AWS Certified Machine Learning Cheat Sheet — Built In Algorithms 4/5

tanta base
6 min readNov 13, 2023

--

We are almost at the end, no worries though, because I still got a trove of information for you on the built in algorithms that SageMaker offers. Information on KNN, K-Means, PCA and Factorization will be discussed.

Machine Learning certifications are all the rage now and AWS is one of the top cloud platforms.

Getting AWS certified can show employers your Machine Learning and cloud computing knowledge. AWS certifications can also give you life-time bragging rights!

So, whether you want a resume builder or just to consolidate your knowledge, the AWS Certified Machine Learning Exam is a great start!

This series has you covered on the built-in algorithms in SageMaker and reviews supervised, unsupervised and reinforcement learning!

Want to know how I passed this exam? Check this guide out!
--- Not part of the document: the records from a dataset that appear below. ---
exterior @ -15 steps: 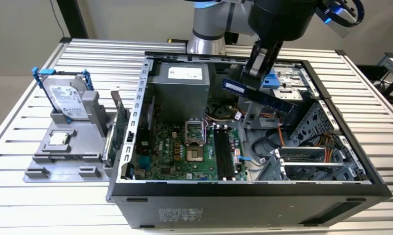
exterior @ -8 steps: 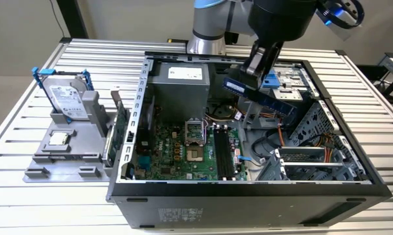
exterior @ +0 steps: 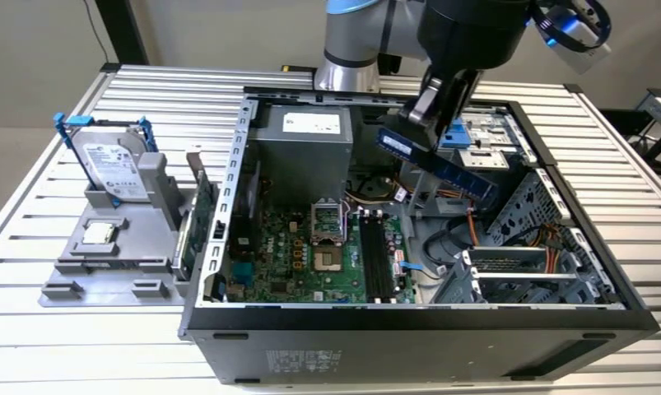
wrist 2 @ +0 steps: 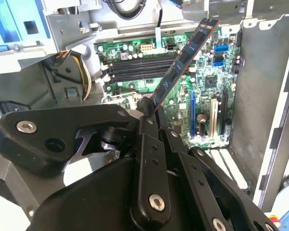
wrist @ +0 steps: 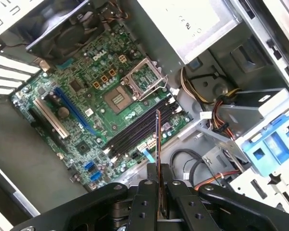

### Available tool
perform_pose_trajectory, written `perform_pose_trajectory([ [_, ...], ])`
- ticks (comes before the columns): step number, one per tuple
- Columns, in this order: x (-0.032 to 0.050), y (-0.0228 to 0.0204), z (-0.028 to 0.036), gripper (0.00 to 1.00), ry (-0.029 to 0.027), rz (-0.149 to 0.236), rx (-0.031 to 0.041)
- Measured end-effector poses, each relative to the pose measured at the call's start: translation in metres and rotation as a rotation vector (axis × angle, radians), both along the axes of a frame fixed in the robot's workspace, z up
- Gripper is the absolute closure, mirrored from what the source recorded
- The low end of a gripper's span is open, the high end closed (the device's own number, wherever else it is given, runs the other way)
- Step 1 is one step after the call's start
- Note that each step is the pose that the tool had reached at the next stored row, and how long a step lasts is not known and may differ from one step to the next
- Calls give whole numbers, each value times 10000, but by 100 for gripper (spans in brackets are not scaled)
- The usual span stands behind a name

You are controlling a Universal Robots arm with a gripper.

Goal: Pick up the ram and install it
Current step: 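Insert the ram into the slot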

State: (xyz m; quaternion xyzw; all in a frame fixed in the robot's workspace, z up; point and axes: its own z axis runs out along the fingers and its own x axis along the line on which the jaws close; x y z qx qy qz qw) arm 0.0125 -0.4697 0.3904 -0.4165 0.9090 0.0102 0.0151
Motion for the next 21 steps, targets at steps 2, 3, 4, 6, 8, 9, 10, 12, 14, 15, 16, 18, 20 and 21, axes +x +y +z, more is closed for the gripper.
perform_pose_trajectory([
  [2,0,0,0,100,3,-228,0],
  [3,0,0,0,100,4,-340,-1],
  [4,0,0,0,100,5,-452,-1],
  [6,0,0,0,100,8,-663,-1],
  [8,0,-1,0,100,11,-872,-1],
  [9,0,-1,0,100,13,-977,-1],
  [10,0,-1,0,100,15,-1076,-1],
  [12,0,-1,0,100,18,-1275,0],
  [14,0,-1,0,100,22,-1474,-1],
  [15,0,-1,0,100,24,-1574,-1],
  [16,0,-2,0,100,27,-1673,-1],
  [18,0,-2,0,100,31,-1870,-1],
  [20,0,-2,0,100,35,-2068,-2],
  [21,0,-2,0,100,38,-2163,-1],
])
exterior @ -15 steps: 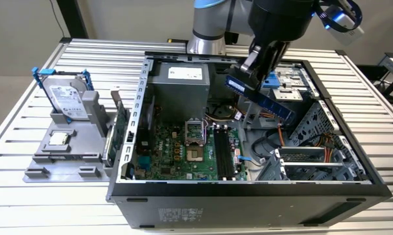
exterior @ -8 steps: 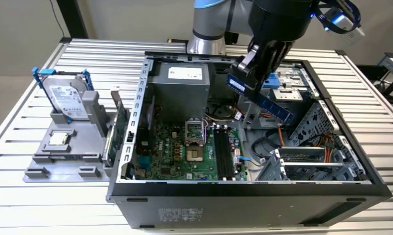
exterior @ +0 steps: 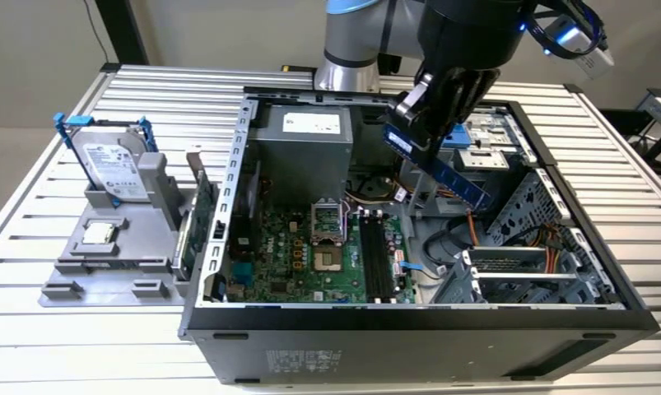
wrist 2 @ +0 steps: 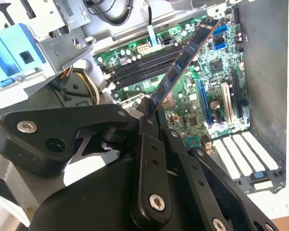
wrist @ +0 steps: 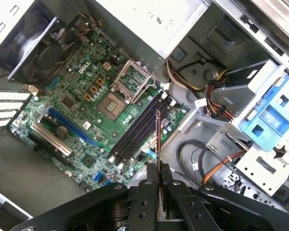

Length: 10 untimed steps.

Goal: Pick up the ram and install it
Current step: 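Insert the ram into the slot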

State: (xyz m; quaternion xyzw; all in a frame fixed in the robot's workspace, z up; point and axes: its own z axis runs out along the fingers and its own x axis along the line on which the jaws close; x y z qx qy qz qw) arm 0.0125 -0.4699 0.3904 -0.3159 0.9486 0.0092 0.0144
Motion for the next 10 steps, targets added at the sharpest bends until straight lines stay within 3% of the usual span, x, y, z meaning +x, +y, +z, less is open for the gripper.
perform_pose_trajectory([
  [10,0,-1,0,100,17,-901,0],
])
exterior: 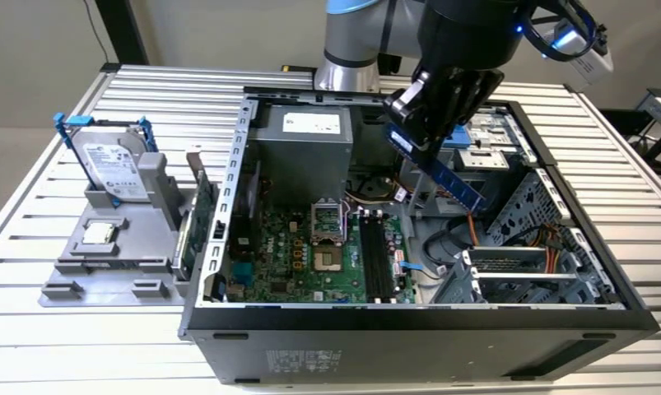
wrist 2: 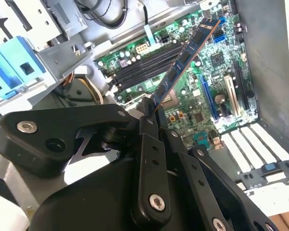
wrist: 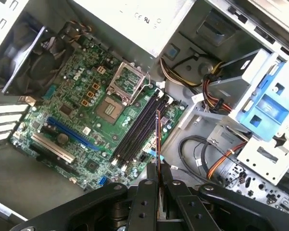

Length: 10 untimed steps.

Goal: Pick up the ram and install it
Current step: 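Insert the ram into the slot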

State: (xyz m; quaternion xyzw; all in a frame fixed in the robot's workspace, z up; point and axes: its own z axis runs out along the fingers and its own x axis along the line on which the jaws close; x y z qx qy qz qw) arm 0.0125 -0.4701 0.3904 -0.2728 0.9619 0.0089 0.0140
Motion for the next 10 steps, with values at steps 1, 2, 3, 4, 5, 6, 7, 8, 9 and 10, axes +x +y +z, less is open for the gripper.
perform_pose_trajectory([
  [1,0,0,0,100,1,-85,0],
  [2,0,0,0,100,3,-171,0],
  [3,0,0,0,100,4,-260,0],
  [4,0,0,0,100,6,-341,0],
  [5,0,-1,0,100,7,-426,0],
  [6,0,-1,0,100,8,-512,1],
  [7,0,-1,0,100,9,-599,1],
  [8,0,-1,0,100,10,-683,0],
  [9,0,-1,0,100,11,-772,0],
  [10,0,-1,0,100,11,-855,0],
])
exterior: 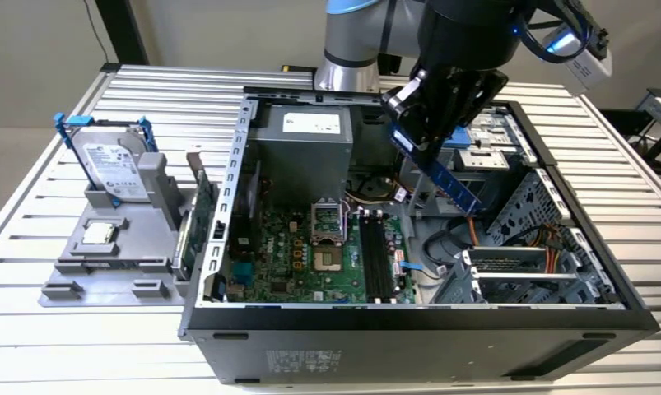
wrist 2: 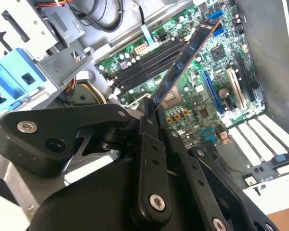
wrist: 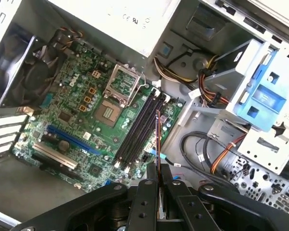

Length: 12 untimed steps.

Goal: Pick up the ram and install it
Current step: 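Insert the ram into the slot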

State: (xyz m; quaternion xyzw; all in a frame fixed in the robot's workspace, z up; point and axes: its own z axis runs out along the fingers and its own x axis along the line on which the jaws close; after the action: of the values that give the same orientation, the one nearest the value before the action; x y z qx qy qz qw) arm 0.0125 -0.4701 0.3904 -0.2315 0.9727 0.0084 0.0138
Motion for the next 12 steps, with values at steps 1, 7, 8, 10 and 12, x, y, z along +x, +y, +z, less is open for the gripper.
perform_pose_trajectory([
  [1,0,0,0,100,1,-86,0],
  [7,0,0,0,100,4,-573,1],
  [8,0,0,0,100,5,-653,0],
  [10,0,-1,0,100,6,-808,1],
  [12,0,-1,0,100,7,-954,0],
])
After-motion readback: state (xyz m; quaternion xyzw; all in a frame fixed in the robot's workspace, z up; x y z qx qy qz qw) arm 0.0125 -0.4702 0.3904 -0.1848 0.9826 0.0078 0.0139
Full list of all installments:

  • 1/5 for Linear Learner, XGBoost, Seq-to-Seq and DeepAR here
  • 2/5 for BlazingText, Object2Vec, Object Detection and Image Classification and DeepAR here
  • 3/5 for Semantic Segmentation, Random Cut Forest, Neural Topic Model and LDA here
  • 4/5 for KNN, K-Means, PCA and Factorization for here
  • 5/5 for IP insights and reinforcement learning here

We’ll cover KNN, K-Means, PCA and Factorization in this installment.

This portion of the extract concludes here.